The Jewish National Fund (Keren Kayemeth LeIsrael) is warning of a growing danger to the lifes of people living in communities near forests, if they do not take appropriate action to prevent and control forest fires.
The JNF says it is necessary to improve the coordination between the various firefighting authorities, and to implement the recommendations to establish a firebreak area without vegetation around every community. The JNF recently put into service a fleet of special new fire trucks designed specifically for the JNF for fighting forest fires. JNF officials have spoken out on the matter in recent weeks.
The fear of damage and injuries has grown after the serious blaze a month and a half ago in the area of Ma'ale Hahamisha in the Jerusalem Corridor, which spread toward a number of towns. The forest fire damaged a number of school buildings.
Dr. Zvi Avni, head of the JNF's forestry division, said a great tragedy was avoided at Ma'ale Hahamisha because the fire happened on Saturday and there were no pupils at the school. "There would have been a real problem to rescue the students there," explained Avni. "The firefighters knew there were no students so they mostly dealt with protecting the communities."

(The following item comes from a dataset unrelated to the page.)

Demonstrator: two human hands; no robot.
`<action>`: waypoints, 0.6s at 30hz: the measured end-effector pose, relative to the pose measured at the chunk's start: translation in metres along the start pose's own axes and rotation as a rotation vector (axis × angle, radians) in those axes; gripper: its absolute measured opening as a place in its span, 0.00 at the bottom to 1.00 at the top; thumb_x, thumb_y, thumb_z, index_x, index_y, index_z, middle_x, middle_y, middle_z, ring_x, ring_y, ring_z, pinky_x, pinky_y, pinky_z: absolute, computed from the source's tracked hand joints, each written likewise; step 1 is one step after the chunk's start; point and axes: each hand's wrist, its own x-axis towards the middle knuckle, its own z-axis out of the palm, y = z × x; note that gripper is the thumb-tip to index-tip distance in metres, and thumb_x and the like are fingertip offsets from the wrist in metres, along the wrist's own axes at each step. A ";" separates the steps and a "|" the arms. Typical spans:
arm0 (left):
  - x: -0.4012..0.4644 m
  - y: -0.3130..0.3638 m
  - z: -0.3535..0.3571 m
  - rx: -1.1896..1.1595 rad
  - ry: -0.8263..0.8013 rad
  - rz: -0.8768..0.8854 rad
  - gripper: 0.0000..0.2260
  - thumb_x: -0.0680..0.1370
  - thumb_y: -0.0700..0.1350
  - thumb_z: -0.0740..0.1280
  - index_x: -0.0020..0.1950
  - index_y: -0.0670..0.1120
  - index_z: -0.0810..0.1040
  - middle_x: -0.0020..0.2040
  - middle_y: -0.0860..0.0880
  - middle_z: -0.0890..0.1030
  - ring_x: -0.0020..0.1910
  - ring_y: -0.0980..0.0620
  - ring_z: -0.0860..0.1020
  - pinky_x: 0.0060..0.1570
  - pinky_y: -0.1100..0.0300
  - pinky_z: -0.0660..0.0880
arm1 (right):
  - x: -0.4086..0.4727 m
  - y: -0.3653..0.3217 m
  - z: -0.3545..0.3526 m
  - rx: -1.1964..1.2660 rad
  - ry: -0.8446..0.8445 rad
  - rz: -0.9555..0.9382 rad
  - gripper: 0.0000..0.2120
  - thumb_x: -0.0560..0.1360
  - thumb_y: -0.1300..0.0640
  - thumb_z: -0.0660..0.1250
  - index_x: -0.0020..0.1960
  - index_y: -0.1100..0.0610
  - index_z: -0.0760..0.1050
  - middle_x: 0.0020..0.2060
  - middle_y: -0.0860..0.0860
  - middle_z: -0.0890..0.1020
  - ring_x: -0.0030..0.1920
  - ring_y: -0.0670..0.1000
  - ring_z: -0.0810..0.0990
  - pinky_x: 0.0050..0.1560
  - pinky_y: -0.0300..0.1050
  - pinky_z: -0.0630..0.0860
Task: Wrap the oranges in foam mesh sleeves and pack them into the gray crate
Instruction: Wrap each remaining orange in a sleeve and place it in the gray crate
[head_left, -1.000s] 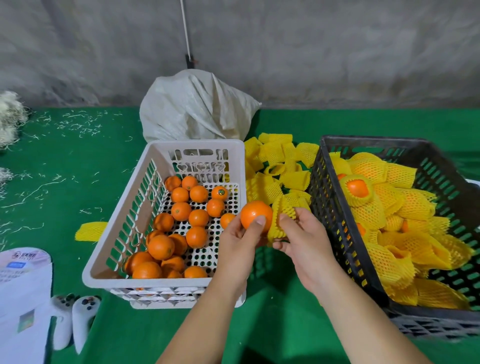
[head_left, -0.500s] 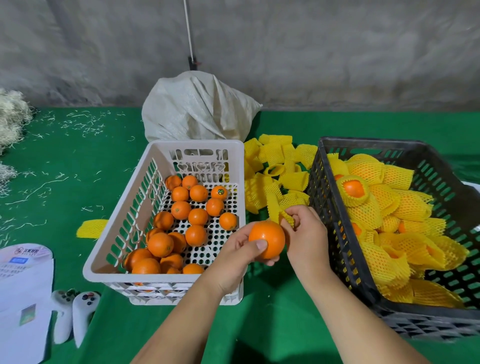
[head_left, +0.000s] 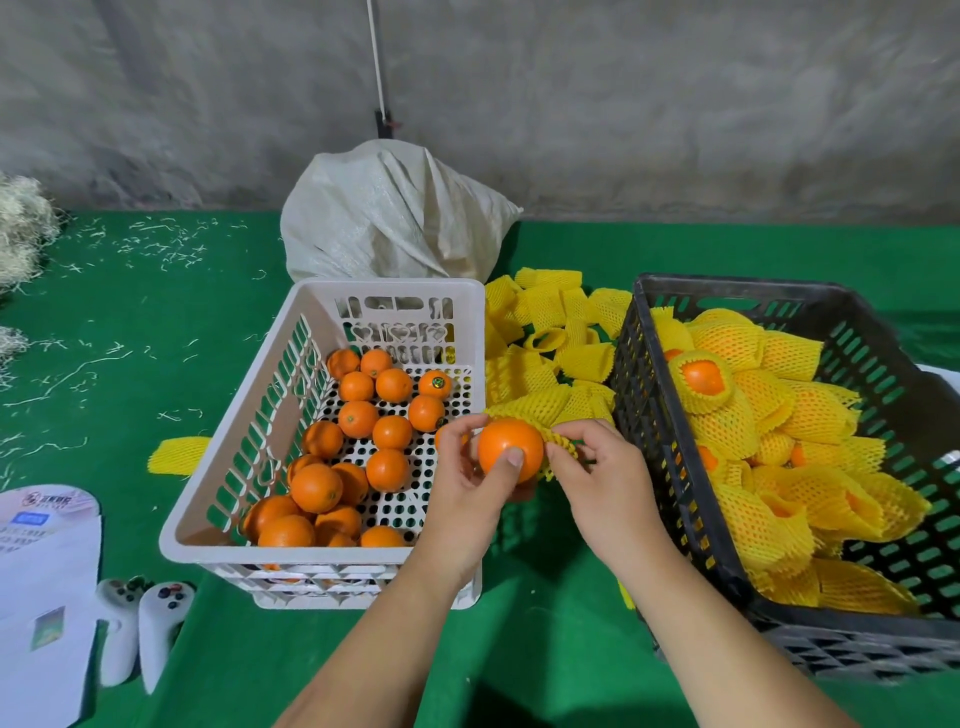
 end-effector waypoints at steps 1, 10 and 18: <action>0.000 0.001 0.000 0.005 0.009 0.013 0.23 0.71 0.57 0.77 0.62 0.65 0.71 0.62 0.43 0.77 0.55 0.50 0.85 0.47 0.56 0.83 | -0.003 -0.002 -0.001 0.027 0.007 0.005 0.07 0.78 0.59 0.73 0.51 0.47 0.80 0.47 0.43 0.81 0.47 0.44 0.80 0.47 0.44 0.76; 0.005 0.001 -0.009 -0.127 -0.126 -0.084 0.32 0.78 0.48 0.69 0.79 0.62 0.62 0.62 0.45 0.85 0.64 0.43 0.82 0.60 0.52 0.80 | -0.016 -0.021 0.012 0.060 -0.055 -0.238 0.09 0.78 0.62 0.71 0.57 0.52 0.81 0.54 0.41 0.77 0.56 0.48 0.81 0.58 0.47 0.80; -0.003 -0.001 0.001 0.098 -0.071 0.058 0.22 0.77 0.41 0.75 0.68 0.50 0.71 0.45 0.48 0.81 0.30 0.53 0.73 0.29 0.63 0.71 | -0.015 -0.023 -0.001 -0.177 0.050 -0.346 0.12 0.77 0.68 0.68 0.56 0.56 0.83 0.57 0.47 0.77 0.61 0.51 0.78 0.61 0.45 0.77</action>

A JNF inquiry determined it was necessary to warn the towns in the area that they had not cleared fire breaks, and of the dangers facing them. The inquiry found there was no such open area around the school, and that the town of Abu Ghosh has no such protection either. In addition, there were tracts covered with flammable materials such as trees and bushes in fields farmers had left fallow.
To improve preparations for future fires, the JNF plans to operate its 22 new fire trucks, which can traverse difficult terrain carrying a large amount of water. However there are a still a lot of problems such as a lack of hookups to main water lines, said Avni.
The JNF is also finishing implementing the recommendations stemming from the fires during the Second Lebanon War two years ago. During the summer of 2006, about 16,000 dunams (4,000 acres) of forest were burned. Israel was left without any reserves of fire retardant, and the Air Force had to make 11 flights overseas to replenish the inventory, mostly from fears of fires at military installations. Today there are emergency supplies of flame retardant, said Avni.
The use of helicopters to put out forest fires was stopped a few years for a number of reasons, but in particular due to damage to the helicopters while they were lifting the seawater containers used to fight the fires, Avni said. Instead the JNF is now using crop spraying airplanes to spread fire retardants. However, there are problems in paying for the planes, and the JNF often has to provide interim financing even though the state is supposed to pay for the fire fighting, he added.